In the Poetry Library With Marianne Boruch


– I do what I call
hospital rounds on my poems between five and six, I start,
and I have my pot of tea and I kinda just go through my poems, I read them
out loud and oftentimes, I’ll just, that’ll be it
and I’ll go to the next one. And so basically I’m just
hanging out with them, quality time with my poem
and just kind of slowly over time those poems
reveal themselves to me, so. And what they really are
and I kinda figure them out and they kinda grow into
their own creaturehood, they’re like really
separate, they’re not me, I’m not just xeroxing
my guts or something, so I don’t know, I think it’s
a really mysterious form, poetry, I mean, the more I
work with it all these years, I mean, I really, it gets
weirder and weirder to me in what it even is, I
don’t even know what it is. You kinda climb into it,
it’s like a little cockpit and you kinda step into a
place where I feel totally, in a certain way, bodiless, genderless, I could exist any time, I’m
still writing out of my own experience, clearly, but
there’s a kind of way that that’s kind of irrelevant in that I’m not sure
who writes those poems.
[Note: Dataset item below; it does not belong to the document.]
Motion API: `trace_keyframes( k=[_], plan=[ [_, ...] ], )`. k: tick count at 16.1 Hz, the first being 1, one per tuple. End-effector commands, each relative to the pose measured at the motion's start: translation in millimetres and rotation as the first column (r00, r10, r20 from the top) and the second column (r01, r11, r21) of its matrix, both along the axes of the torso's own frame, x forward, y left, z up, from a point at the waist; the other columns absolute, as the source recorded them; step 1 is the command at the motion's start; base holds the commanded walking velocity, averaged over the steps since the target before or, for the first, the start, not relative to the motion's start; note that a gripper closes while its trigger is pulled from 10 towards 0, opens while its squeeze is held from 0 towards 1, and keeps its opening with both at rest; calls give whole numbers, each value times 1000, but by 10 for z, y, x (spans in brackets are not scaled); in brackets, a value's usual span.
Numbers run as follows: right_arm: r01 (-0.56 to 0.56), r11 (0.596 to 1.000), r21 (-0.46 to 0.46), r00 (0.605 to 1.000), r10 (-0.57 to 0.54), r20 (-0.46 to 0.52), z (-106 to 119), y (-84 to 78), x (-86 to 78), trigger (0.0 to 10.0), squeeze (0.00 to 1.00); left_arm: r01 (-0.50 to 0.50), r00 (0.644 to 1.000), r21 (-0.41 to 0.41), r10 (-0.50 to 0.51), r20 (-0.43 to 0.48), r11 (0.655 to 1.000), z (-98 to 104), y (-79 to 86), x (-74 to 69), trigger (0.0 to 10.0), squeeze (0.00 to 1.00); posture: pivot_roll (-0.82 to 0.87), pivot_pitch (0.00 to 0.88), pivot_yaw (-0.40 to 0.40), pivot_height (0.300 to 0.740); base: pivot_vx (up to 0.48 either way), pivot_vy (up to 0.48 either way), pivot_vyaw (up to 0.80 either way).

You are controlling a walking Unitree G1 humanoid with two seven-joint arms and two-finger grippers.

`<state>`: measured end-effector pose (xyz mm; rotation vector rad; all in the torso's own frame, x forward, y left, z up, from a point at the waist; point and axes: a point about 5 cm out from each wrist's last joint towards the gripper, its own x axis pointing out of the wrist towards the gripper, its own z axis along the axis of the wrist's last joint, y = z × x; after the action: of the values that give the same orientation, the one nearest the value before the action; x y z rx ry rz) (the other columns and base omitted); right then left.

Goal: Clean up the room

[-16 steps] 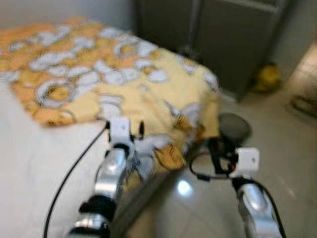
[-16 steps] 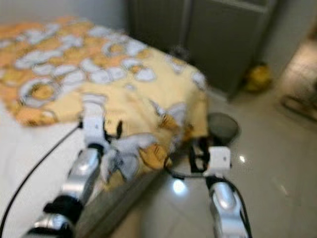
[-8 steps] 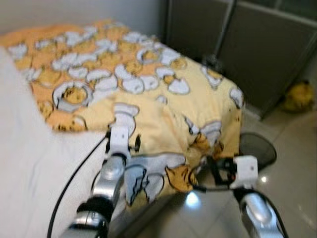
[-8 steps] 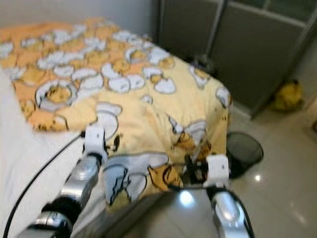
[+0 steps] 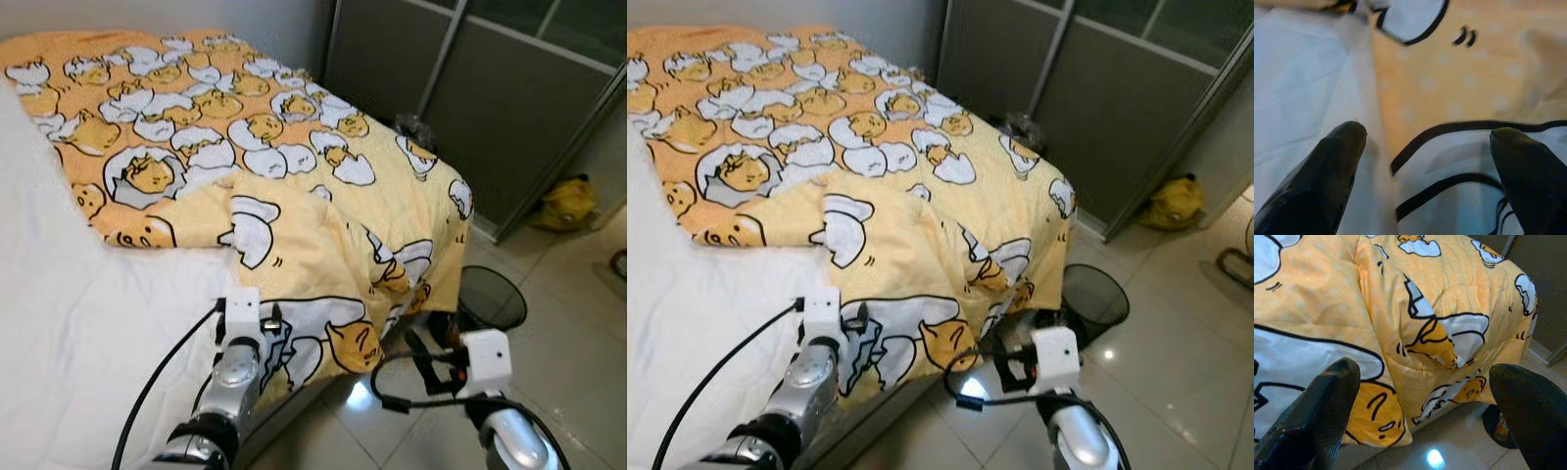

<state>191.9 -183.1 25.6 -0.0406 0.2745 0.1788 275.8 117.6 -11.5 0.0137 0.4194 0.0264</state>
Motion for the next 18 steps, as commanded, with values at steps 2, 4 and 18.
trace_keyframes(
  k=[2,4,18],
  plan=[
    [-20,1000,3,1000,20,-15,41,-40,-16,10000,0,-5,999,30,7,-34,1000,-64,-33,-54,10000,0,-94,35,-131,740,0,0,0],
    [-147,988,42,986,150,-79,-12,89,-92,10000,0,-27,998,23,28,-51,999,-80,-3,-55,10000,0,-101,48,-133,740,0,0,0],
    [-240,962,132,946,262,-191,-135,276,-121,10000,0,57,958,-32,-64,-279,998,-264,-18,-153,0,0,-69,79,-95,740,0,0,0]
  ],
)
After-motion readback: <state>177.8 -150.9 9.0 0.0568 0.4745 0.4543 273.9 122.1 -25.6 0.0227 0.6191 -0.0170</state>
But that’s a pleasure,
I mean it’s a pleasure sort of to be elsewhere. The book that I won the
Kingsley Tufts prize for was actually the scariest
book I ever wrote. There are poems that run through that book that deal with my mother’s death, there’s poems that deal
with the natural world in a kind of tooth and claw way. There’s a bunch of god poems for which I’ll be struck by lightning. Mostly they were written in
woods in various places I was in residencies and I would wake up and there would be another
one, it would just come at me and then wake up the
next day and another one would come at me and they were all, and I would cut them off
at 16 lines, boom, end. I’ve never written like that. There were what I call the voice poems where an older poet is sort of
tormenting two younger poets and I got to use language I
usually don’t use in poems. They were kind of sort of
like, they’re kind of comic and the younger poets get
pissed off at the older poet and I like to talk about
poetry in certain ways in those poems. That was really interesting to
have those different threads keep coming into it. I like the essay form a lot. I mean, I think it’s closer to poetry than it is to fiction, even
though they’re both prose. They’re both kind of dreamt in a way. They’re both have a kind
of interiority that I think it’s available to fiction
writers but not in the same way. Y.L. Stevens talks about
thought collecting in pools and a stanza is a pool
but so is a paragraph. As I’ve gotten older, I’m more tolerant of and really welcoming to abstraction. I think, Y.L. Stevens in his
Notes Toward Supreme Fiction which he called poetry, he talks
about the three definitions for poetry, he says it must give pleasure, which I think about in terms
of music or the imagery, the beauty of that, it must be abstract, and I’ve come to think now
that the meaning of that, at least for me is it has
to get bigger at some point, it can’t be just, oh I ate my
breakfast and blah blah blah and look out the window,
saw this beautiful bird blah blah blah, end of story. It’s like, it has to
get larger at some point and have that resonance, and
that’s what abstract means, I think. But the final one always I
loved, which is, it must change. Something has to happen. You have to be changed
by that observation, so if the poem changes, you have changed. Just by the weight of the poem, the weight of what you observe
and your attentiveness. I think poems actually are
having a resurgence in a way because as our attention spans shrink, there’s something about the
poem, which is a small thing usually on one page and you know, there’s
something wonderful about that, I think to the contemporary mind. But I feel like I really
can’t speak for poetry because I’m in this one
little corner of it. I mean, there’s so much to
read and so much to read from the past and find what’s
contemporary in older work I think is really important too.